We need $$\lim_{x \to 0} \frac{\alpha x e^x - \beta \ln(1+x) + \gamma x^2 e^{-x}}{x \sin^2 x} = 10$$.

Since $$\sin^2 x \approx x^2$$ near $$x = 0$$, the denominator behaves like $$x^3$$ for small $$x$$. For the limit to be finite and nonzero, the numerator must behave like $$x^3$$ near $$x = 0$$, meaning the coefficients of $$x^0$$, $$x^1$$, and $$x^2$$ in the numerator must vanish.

Expanding using Taylor series: $$e^x = 1 + x + \frac{x^2}{2} + \frac{x^3}{6} + \cdots$$ $$\ln(1+x) = x - \frac{x^2}{2} + \frac{x^3}{3} - \cdots$$ $$e^{-x} = 1 - x + \frac{x^2}{2} - \frac{x^3}{6} + \cdots$$

So: $$\alpha x e^x = \alpha\left(x + x^2 + \frac{x^3}{2} + \cdots\right)$$ $$\beta \ln(1+x) = \beta\left(x - \frac{x^2}{2} + \frac{x^3}{3} - \cdots\right)$$ $$\gamma x^2 e^{-x} = \gamma\left(x^2 - x^3 + \cdots\right)$$

The numerator expanded is: $$(\alpha - \beta)x + \left(\alpha + \frac{\beta}{2} + \gamma\right)x^2 + \left(\frac{\alpha}{2} - \frac{\beta}{3} - \gamma\right)x^3 + \cdots$$

For the limit to exist (and equal 10), the coefficients of $$x^1$$ and $$x^2$$ must be zero: $$\alpha - \beta = 0 \implies \alpha = \beta \quad \cdots (i)$$ $$\alpha + \frac{\beta}{2} + \gamma = 0 \quad \cdots (ii)$$

Using $$\alpha = \beta$$ in (ii): $$\alpha + \frac{\alpha}{2} + \gamma = 0 \implies \gamma = -\frac{3\alpha}{2}$$.

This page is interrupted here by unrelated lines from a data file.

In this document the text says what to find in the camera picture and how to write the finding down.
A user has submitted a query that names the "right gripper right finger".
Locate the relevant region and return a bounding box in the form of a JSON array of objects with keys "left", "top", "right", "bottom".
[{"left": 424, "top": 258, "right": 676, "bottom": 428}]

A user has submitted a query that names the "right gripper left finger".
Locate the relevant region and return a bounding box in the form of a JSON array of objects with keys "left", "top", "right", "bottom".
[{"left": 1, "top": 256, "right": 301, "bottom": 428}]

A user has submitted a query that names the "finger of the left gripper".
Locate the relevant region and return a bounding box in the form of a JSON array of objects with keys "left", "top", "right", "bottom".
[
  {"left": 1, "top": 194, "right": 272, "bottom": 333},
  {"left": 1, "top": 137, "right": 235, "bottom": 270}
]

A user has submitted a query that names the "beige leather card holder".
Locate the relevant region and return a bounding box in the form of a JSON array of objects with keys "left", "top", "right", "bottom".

The limit then equals: $$\lim_{x \to 0} \frac{\left(\frac{\alpha}{2} - \frac{\beta}{3} - \gamma\right)x^3}{x \cdot x^2} = \frac{\alpha}{2} - \frac{\alpha}{3} + \frac{3\alpha}{2} = \frac{\alpha}{2} - \frac{\alpha}{3} + \frac{3\alpha}{2} = 2\alpha - \frac{\alpha}{3} = \frac{5\alpha}{3}$$

Setting this equal to 10: $$\frac{5\alpha}{3} = 10 \implies \alpha = 6$$. Then $$\beta = 6$$ and $$\gamma = -9$$.

Therefore $$\alpha + \beta + \gamma = 6 + 6 - 9 = 3$$.